● **Activity**:
Without changing anything, set down every line shown below.
(Beginning of Recorded data)
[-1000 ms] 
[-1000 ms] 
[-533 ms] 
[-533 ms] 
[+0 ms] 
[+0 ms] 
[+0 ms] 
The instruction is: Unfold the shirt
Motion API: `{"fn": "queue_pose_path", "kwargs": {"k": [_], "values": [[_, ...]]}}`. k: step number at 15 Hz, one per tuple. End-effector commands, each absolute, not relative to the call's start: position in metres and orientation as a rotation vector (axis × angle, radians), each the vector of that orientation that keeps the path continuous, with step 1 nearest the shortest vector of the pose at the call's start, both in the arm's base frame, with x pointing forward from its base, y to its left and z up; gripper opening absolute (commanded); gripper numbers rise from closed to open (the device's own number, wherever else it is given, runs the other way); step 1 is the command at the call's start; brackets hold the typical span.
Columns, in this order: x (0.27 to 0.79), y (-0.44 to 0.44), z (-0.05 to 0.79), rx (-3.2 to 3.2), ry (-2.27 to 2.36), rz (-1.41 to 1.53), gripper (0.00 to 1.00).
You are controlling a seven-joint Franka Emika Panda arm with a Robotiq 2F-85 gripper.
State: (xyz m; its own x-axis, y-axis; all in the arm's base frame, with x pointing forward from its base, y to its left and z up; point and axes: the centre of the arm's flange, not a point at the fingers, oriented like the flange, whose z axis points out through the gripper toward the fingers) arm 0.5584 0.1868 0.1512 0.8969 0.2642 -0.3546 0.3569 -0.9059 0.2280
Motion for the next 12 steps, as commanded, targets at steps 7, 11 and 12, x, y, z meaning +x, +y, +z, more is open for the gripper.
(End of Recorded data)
● **Answer space**:
[-1000 ms] 
[-1000 ms] 
[-533 ms] 
[-533 ms] 
[+0 ms] 
[+0 ms] 
[+0 ms] 
The instruction is: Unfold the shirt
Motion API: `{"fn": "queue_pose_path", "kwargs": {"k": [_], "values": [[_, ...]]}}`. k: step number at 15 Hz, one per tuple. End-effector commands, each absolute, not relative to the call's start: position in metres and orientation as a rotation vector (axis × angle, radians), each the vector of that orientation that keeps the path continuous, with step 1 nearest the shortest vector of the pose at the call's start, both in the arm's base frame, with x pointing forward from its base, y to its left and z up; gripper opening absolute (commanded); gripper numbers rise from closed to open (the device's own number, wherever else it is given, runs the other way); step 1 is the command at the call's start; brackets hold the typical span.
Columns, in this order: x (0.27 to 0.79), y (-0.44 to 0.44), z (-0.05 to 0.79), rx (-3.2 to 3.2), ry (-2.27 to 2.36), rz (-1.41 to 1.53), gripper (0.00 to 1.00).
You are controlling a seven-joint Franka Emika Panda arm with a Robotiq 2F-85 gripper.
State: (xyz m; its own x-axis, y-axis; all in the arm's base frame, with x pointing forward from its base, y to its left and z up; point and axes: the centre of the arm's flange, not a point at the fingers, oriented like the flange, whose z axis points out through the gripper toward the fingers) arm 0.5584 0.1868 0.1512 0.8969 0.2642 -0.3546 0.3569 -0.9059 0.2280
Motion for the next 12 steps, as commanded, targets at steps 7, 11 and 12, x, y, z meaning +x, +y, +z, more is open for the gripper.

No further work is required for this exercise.